The next issue is the somewhat unclear measurement objective in this case.

Are we looking for individual DNS recursive resolvers that perform DNSSEC validation, but are failing to follow the procedure described in RFC 5011 to invest trust in a new KSK that has been validly signed by the current KSK?

Or are we trying to answer a completely different question, namely, to estimate the negative impact of the planned October 2026 KSK roll and provide an estimate of the user population that may be impacted by this roll?

Both measurement techniques, RFC 8145 TA Signalling, and RFC 8509 TA Sentinel, have their problems and measurement uncertainties.

In the case of RFC 8145, only root server operators can collect this signal, and attribution to an individual DNSSEC-validating recursive resolver is potentially distorted when the DNS forwarding path between the resolver and a root nameserver contains forwarders and other recursive resolvers.

The measurement also cannot determine the number of resolvers that do not support RFC 8145 signalling, so if the question is to determine the extent of DNSSEC-validating resolvers that are not trusting KSK-2024, then this data does not provide a clear answer.

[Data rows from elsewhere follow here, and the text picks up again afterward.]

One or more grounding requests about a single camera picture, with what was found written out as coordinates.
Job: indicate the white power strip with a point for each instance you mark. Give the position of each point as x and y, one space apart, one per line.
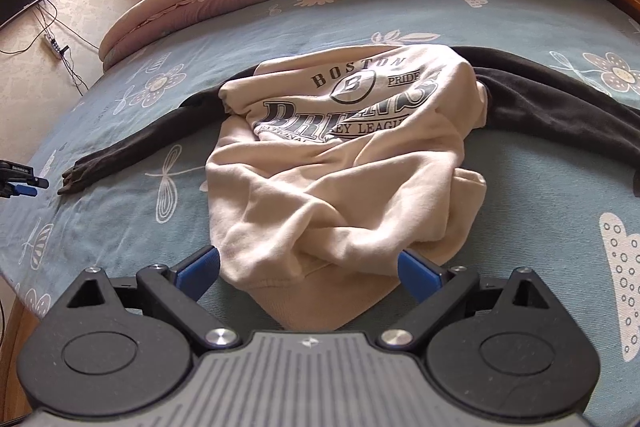
55 46

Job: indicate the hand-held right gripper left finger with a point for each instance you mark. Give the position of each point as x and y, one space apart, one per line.
200 269

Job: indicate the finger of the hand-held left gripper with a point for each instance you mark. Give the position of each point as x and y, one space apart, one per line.
27 192
40 182

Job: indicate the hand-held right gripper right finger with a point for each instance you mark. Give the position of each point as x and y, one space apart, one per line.
417 272

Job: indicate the beige sweatshirt with dark sleeves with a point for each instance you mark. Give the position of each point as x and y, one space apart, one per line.
325 187

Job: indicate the bed with blue floral sheet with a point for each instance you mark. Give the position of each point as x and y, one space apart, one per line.
525 217

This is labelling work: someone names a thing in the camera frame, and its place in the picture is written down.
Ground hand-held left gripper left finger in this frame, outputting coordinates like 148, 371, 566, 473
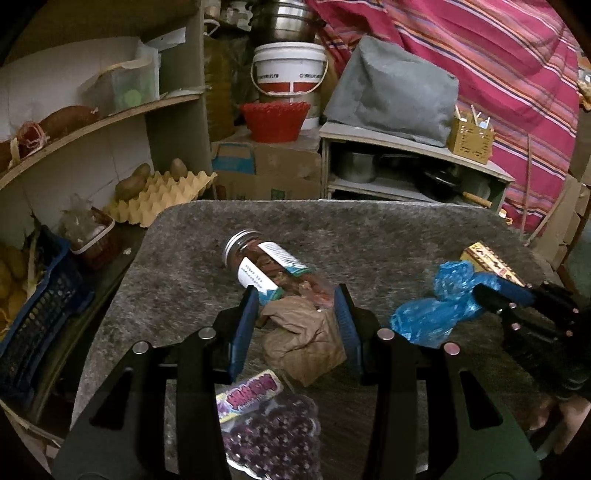
52, 285, 260, 480

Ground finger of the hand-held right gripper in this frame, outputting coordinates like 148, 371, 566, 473
475, 283, 574, 343
495, 276, 579, 320

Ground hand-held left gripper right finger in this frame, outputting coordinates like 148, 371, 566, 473
333, 284, 542, 480

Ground brown paper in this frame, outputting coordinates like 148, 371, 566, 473
257, 295, 348, 387

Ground blue plastic bag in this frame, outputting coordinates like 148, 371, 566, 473
390, 261, 500, 348

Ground person's right forearm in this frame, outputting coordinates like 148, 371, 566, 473
502, 333, 591, 403

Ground person's right hand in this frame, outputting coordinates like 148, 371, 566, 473
530, 396, 591, 462

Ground yellow cardboard box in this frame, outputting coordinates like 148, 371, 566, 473
460, 242, 528, 288

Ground glass jar with metal lid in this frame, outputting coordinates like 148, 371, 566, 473
223, 231, 336, 311

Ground stack of flattened cardboard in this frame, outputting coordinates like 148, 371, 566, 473
531, 171, 591, 278

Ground purple pill blister pack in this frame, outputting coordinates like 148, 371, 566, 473
215, 369, 322, 480

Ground black frying pan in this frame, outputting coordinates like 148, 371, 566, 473
414, 168, 493, 206

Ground yellow egg tray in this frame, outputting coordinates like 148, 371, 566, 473
104, 171, 219, 228

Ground yellow chopstick holder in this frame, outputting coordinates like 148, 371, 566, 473
447, 104, 496, 165

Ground small steel pot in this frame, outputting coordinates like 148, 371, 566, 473
335, 152, 380, 184

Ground low white cabinet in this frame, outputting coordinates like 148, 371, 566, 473
318, 122, 516, 214

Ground red plastic basket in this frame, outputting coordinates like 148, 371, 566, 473
240, 102, 311, 143

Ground blue plastic crate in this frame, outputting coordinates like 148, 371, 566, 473
0, 226, 85, 408

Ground red striped cloth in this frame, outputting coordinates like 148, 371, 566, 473
305, 0, 581, 232

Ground grey fabric cover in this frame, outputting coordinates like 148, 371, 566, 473
323, 36, 461, 147

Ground large oil jug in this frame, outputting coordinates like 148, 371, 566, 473
203, 21, 242, 140

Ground white plastic bucket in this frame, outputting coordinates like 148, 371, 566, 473
250, 42, 329, 131

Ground wooden shelf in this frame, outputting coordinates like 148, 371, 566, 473
0, 0, 209, 259

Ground sweet potato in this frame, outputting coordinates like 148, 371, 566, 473
39, 106, 100, 140

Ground clear plastic bag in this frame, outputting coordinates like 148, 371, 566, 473
81, 41, 160, 116

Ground stacked steel pots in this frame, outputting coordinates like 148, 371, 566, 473
256, 0, 325, 43

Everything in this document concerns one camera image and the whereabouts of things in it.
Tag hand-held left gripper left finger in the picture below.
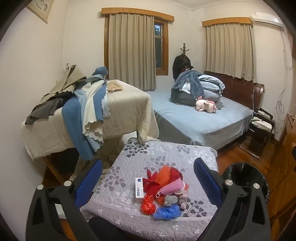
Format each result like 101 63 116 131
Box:
25 159 103 241

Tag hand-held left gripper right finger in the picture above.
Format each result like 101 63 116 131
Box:
194 158 271 241

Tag black lined trash bin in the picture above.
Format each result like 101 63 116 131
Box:
220 162 270 209

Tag orange mesh cloth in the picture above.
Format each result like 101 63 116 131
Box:
154 165 173 186

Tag dusty pink cloth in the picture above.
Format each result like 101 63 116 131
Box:
177 191 189 210

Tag pink face mask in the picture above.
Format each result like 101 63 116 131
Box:
159 179 185 195

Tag wooden table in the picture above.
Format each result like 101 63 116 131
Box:
43 153 77 186

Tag beige hanging sheet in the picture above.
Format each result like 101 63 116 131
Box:
102 137 130 167

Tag grey sock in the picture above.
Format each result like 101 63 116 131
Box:
165 195 177 207

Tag light blue scalloped cloth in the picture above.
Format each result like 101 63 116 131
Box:
75 89 111 151

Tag blue plastic bag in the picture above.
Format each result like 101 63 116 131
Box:
152 205 182 220

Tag white carton with blue logo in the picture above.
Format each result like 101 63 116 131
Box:
135 177 145 204

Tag grey floral quilt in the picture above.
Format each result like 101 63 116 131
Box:
80 138 219 241

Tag red plastic bag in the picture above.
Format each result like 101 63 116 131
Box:
142 194 156 215

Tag bed with blue sheet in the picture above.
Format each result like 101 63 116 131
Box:
146 89 253 151

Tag black folding chair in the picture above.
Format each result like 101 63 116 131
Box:
238 107 275 158

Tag cream scalloped cloth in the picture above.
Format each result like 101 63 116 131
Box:
82 81 108 139

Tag pink plush toy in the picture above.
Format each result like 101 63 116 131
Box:
195 97 218 113

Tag white chair cushion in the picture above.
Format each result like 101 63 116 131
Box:
252 111 274 133

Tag beige striped quilt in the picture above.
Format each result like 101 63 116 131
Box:
21 79 159 160

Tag wooden cabinet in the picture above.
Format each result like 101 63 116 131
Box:
266 113 296 232

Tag dark grey cloth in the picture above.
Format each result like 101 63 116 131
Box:
25 76 107 125

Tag stack of folded blue bedding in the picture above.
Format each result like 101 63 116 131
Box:
171 75 225 109

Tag grey blue fleece robe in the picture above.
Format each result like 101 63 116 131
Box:
171 70 205 102

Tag tan crumpled lace cloth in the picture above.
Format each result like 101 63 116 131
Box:
106 81 124 94

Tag dark wooden headboard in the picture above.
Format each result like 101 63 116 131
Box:
205 71 265 109

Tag dark jacket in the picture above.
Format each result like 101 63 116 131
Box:
172 55 195 80

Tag narrow beige curtain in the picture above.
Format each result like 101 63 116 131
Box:
205 23 257 82

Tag wooden coat rack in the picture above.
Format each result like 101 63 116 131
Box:
180 43 193 70

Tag wide beige curtain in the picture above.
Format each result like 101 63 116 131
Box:
109 13 156 91

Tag wooden framed window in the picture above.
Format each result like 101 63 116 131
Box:
104 16 169 76

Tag short wooden curtain pelmet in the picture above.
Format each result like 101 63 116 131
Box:
202 17 253 28

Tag white air conditioner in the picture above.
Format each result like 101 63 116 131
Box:
250 13 284 28

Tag long wooden curtain pelmet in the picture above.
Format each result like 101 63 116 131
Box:
101 8 174 23

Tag hanging wall cables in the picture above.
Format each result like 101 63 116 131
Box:
276 30 294 121

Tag framed wall picture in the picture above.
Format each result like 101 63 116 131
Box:
26 0 56 24

And of course, the user impact question is not answerable in this framework, as this measurement does not expose the population of users that depend on each resolver’s behaviour.

In the case of RFC 8509 TA Sentinel, there is the challenge of setting up a large-scale sampling measurement, and then there is the issue of an extremely noisy signal because DNS resolvers try to find a ‘better’ response when they receive a SERVFAIL response code.

We have no idea of the number of recursive resolvers that support this RFC 8509 mechanism. The result is that we are moderately confident when we assert that 35% of the Internet’s user base appears to be located behind DNS recursive resolvers that perform DNSSEC validation, and we can assume that most implementations of DNSSEC validation in recursive resolvers will ‘learn’ the introduction of a new KSK as per RFC 5011. However, the data we have gathered from our measurements of this RFC 8509 behaviour gives us no clarity in making this assumption. We just don’t know.

We will keep this measurement running through October 2026, but frankly, I don’t expect any tangible improvement in the quality of the results!

Necessarily, we are going to have to trust that implementations of DNSSEC-validating recursive resolvers operate with an accurate implementation of the relevant RFCs relating to introducing a new KSK when we roll the KSK in October 2026.